Menurut Dodi Antoni, berdasarkan hasil penyelidikan yang dilakukan oleh pihak LSM GEMMAKO, ribuan batang tanaman kelapa sawit yang masih muda dan belum berbuah ditemukan dalam kondisi tidak terawat. Banyaknya rumput liar yang merambat pada batang tanaman sawit menunjukkan bahwa tanaman tersebut tidak mendapatkan perhatian yang layak. Bahkan, beberapa pohon terlihat terlantar, berpotensi merugikan perusahaan dan negara.
“Bukan hanya ratusan, bahkan ribuan batang pohon kelapa sawit yang belum produktif, masih muda, dan belum berbuah terlihat seperti tidak terawat. Hal ini sangat ironis, padahal pemerintah sudah menyediakan anggaran untuk perawatan dan pemeliharaan tanaman kelapa sawit,” ujar Dodi Antoni saat diwawancarai oleh awak media.
Lebih lanjut, Dodi mengungkapkan kekhawatirannya terkait keberadaan ternak sapi yang bebas berkeliaran di area kebun. Aktivitas ternak yang tidak terkontrol ini, menurutnya, mengindikasikan lemahnya pengawasan terhadap area perkebunan. “Sapi-sapi tersebut sepertinya tidak memiliki pemilik yang jelas, namun bebas mengonsumsi rumput yang ada di Afdeling I, V, dan VI. Ini jelas menunjukkan kurangnya pengelolaan yang baik,” tambahnya.

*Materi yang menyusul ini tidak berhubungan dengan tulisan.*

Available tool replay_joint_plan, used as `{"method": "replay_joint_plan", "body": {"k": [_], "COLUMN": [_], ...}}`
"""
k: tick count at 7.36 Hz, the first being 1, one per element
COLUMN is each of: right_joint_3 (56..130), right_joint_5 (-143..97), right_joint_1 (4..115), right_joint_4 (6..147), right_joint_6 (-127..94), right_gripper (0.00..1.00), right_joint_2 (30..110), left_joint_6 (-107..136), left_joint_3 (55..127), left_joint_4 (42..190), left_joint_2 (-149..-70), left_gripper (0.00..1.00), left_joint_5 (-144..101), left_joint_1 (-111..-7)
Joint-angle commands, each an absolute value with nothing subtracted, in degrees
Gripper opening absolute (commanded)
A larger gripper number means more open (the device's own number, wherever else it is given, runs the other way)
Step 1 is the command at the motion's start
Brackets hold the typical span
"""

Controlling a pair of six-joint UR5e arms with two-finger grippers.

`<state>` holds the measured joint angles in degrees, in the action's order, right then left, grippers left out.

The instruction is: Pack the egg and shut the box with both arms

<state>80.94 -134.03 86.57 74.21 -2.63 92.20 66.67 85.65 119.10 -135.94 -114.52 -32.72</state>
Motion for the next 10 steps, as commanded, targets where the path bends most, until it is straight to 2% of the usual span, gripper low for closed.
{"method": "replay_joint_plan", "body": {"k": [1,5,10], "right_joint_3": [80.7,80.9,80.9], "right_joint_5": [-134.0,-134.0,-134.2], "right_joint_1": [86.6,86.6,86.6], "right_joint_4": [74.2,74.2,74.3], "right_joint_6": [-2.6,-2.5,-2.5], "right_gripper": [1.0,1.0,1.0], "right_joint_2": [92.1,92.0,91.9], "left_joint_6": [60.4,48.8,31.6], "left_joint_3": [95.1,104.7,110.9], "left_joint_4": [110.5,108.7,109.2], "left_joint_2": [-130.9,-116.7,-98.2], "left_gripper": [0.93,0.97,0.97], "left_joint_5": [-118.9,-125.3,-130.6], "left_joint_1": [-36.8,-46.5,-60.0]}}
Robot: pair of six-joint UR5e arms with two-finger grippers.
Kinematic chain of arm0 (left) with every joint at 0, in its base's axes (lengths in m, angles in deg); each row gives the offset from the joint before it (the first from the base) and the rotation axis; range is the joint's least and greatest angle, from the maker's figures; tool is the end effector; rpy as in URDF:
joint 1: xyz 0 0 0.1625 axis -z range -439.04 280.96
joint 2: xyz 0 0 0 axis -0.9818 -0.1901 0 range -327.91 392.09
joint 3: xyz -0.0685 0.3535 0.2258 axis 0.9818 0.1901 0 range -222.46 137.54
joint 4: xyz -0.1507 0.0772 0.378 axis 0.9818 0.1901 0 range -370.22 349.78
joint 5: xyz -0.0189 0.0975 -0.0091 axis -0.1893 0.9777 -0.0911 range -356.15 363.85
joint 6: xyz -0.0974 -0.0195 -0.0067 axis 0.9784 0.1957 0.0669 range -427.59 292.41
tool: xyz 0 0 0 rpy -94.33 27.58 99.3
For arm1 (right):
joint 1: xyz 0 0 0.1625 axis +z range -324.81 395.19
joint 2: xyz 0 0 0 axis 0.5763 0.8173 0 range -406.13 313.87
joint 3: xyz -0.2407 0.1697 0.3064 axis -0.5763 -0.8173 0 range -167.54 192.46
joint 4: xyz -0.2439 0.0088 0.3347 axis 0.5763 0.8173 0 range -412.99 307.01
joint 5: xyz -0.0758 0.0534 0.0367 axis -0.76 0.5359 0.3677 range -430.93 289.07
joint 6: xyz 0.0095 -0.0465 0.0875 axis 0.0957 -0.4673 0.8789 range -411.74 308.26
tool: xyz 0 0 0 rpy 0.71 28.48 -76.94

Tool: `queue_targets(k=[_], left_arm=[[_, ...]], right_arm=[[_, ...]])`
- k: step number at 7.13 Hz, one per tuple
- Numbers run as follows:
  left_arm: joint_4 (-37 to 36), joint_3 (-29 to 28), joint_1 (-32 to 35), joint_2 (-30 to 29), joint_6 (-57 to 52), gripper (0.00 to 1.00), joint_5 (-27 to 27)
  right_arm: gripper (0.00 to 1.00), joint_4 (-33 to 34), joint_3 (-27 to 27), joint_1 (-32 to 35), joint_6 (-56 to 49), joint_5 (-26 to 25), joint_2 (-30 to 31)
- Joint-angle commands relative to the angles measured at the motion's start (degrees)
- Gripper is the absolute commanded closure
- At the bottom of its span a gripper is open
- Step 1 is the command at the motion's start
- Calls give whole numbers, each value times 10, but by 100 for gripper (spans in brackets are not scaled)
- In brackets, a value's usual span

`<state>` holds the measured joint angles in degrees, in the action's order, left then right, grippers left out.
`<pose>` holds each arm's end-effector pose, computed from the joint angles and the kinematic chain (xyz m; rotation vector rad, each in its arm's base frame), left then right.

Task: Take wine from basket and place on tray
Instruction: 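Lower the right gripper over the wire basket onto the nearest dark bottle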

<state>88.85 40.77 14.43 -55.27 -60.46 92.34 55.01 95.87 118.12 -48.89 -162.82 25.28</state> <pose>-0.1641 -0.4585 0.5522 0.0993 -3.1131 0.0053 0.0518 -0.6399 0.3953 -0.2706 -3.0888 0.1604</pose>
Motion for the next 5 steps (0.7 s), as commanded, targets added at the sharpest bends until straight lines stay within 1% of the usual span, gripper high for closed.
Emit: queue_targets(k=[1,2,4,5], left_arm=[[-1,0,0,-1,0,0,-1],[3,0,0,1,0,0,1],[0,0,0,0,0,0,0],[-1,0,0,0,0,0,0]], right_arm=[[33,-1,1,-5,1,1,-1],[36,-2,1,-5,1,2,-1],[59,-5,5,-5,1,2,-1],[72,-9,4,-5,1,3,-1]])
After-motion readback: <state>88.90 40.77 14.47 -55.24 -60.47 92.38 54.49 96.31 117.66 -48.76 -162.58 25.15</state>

GEMMAKO mendesak agar Satuan Pengawas Internal (SPI) perusahaan segera melakukan evaluasi serta audit terhadap penggunaan dana untuk perawatan dan pemeliharaan kebun. “Kami akan mengirimkan surat temuan terkait indikasi korupsi dana perawatan dan pemeliharaan tanaman kelapa sawit kepada Direksi PT Perkebunan Nusantara IV dalam waktu dekat,” tegas Dodi.
Hingga berita ini diterbitkan, konfirmasi dari pihak PTPN IV Regional I, baik di Kantor Afdeling V maupun Kantor Afdeling VI, belum berhasil didapatkan. Nomor telepon yang diberikan kepada media tidak memberikan respons, dan informasi mengenai keberadaan kantor tersebut juga terlihat tidak jelas.
LSM GEMMAKO berharap agar pihak terkait segera melakukan tindakan transparan dan memastikan bahwa dana yang telah disediakan negara untuk sektor perawatan perkebunan dikelola dengan baik demi kepentingan bersama.